WHAT THE TASK ASKS: Repeat exactly, and only, the lines of the entries below from the one with "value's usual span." through the one with "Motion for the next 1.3", both ends included.

Collection entries:
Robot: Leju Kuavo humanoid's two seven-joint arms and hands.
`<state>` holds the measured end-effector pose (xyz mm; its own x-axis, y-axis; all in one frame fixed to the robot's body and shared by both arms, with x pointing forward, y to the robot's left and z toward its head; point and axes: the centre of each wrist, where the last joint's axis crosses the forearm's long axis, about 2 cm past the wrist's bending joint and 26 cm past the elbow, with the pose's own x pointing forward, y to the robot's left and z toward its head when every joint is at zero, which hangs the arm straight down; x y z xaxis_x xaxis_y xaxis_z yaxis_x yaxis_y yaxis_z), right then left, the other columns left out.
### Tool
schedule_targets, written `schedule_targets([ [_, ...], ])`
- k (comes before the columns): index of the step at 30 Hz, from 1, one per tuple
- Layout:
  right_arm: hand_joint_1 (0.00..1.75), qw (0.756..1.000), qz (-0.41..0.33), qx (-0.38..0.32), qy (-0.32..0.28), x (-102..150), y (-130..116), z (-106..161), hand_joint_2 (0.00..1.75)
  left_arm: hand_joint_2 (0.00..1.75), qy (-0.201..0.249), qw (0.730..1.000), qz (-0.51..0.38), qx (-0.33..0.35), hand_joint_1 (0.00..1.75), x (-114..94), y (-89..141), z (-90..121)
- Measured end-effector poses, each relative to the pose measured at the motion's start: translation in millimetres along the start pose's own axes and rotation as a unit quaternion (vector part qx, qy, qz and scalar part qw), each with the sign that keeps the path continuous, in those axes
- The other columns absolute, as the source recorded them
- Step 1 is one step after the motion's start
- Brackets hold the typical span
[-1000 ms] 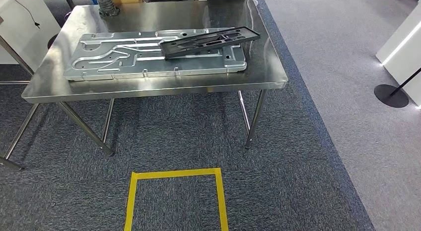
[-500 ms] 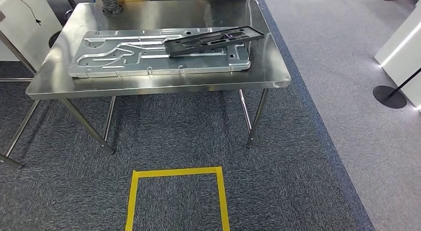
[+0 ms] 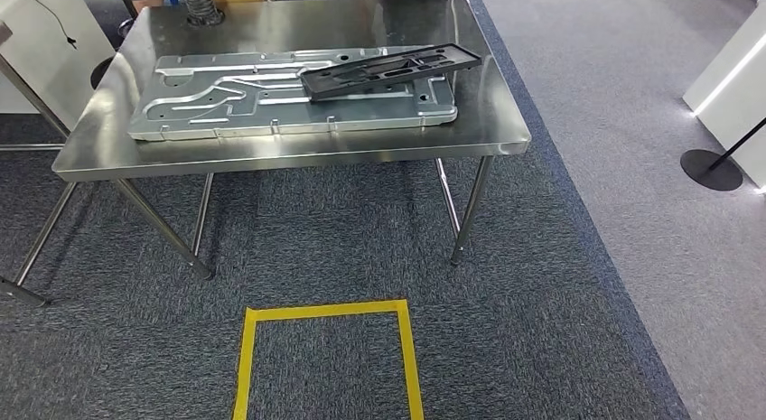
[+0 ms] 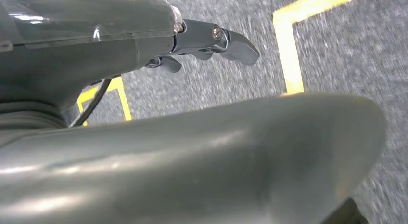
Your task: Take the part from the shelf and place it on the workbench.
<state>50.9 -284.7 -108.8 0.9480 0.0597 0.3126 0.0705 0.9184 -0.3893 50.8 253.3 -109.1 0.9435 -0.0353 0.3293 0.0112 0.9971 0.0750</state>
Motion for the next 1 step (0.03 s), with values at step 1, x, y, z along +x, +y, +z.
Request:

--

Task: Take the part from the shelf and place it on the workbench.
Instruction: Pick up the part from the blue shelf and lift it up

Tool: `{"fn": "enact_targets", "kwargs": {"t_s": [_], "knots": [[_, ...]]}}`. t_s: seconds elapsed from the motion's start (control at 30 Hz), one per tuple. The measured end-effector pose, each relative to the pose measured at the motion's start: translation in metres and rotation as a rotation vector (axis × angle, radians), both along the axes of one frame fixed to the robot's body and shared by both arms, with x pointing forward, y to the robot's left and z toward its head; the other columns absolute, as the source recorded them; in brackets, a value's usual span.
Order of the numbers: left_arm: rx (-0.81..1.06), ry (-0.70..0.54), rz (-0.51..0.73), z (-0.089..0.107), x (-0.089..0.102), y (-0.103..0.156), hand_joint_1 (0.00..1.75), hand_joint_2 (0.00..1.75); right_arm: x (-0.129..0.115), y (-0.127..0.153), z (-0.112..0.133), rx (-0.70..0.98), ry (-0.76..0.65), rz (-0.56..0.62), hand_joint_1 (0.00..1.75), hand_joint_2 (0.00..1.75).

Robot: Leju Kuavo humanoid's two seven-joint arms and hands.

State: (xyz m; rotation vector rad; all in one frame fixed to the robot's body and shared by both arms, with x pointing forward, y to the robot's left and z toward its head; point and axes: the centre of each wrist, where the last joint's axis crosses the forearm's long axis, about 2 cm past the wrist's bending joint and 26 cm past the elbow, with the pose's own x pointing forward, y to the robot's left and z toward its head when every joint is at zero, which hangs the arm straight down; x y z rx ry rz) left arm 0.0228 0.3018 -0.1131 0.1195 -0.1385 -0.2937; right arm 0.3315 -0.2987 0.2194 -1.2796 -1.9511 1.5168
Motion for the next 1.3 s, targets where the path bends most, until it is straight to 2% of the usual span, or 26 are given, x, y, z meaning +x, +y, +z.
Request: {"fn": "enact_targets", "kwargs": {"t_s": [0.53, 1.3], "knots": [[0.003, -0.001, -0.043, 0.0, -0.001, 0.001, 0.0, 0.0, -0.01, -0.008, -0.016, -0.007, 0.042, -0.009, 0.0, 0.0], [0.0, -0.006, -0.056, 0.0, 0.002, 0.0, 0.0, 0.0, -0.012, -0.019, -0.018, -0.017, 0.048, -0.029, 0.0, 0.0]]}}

RESPONSE:
Tool: `{"fn": "enact_targets", "kwargs": {"t_s": [_], "knots": [[_, ...]]}}`. t_s: seconds elapsed from the motion's start (control at 30 Hz), one per tuple. The measured end-effector pose, each relative to the pose measured at the motion's start: translation in metres and rotation as a rotation vector (axis × angle, radians), both along the axes of one frame fixed to the robot's body and shared by both arms, with x pointing forward, y to the robot's left and z toward its head; the other columns absolute, as the source recorded them; in brackets, a value's usual span.
Order of the numbers: left_arm: rx (-0.81..1.06), ry (-0.70..0.54), rz (-0.51..0.73), z (-0.089..0.107), x (-0.089..0.102), y (-0.103..0.156), hand_joint_1 (0.00..1.75), hand_joint_2 (0.00..1.75); right_arm: x (-0.129..0.115), y (-0.127..0.153), z (-0.112..0.133), rx (-0.70..0.98), ry (-0.76..0.65), rz (-0.56..0.62), hand_joint_1 (0.00..1.75), hand_joint_2 (0.00..1.75).

Robot: Leju Kuavo humanoid's two seven-joint arms and hands.

State: (xyz m; rotation vector rad; all in one frame fixed to the robot's body and shared by both arms, with x pointing forward, y to the robot's left and z toward its head; point and axes: the centre of each wrist, where the last joint's axis crosses the forearm's long axis, about 2 cm past the wrist's bending joint and 26 cm past the elbow, with the pose's own x pointing forward, y to the robot's left and z toward its head when every joint is at zero, which hangs the arm straight down; x y z rx ry rz) left arm 0.0228 0.3018 -0.1131 0.1195 -0.1385 -0.2937; right arm 0.3315 -0.2987 0.2194 -1.2796 -1.9511 1.5168
Motion for the next 1.3 s, targets where the path bends most, until it is straight to 2% of the usual span, or 26 are given, x, y, z meaning +x, +y, +z.

Thus the exercise is complete.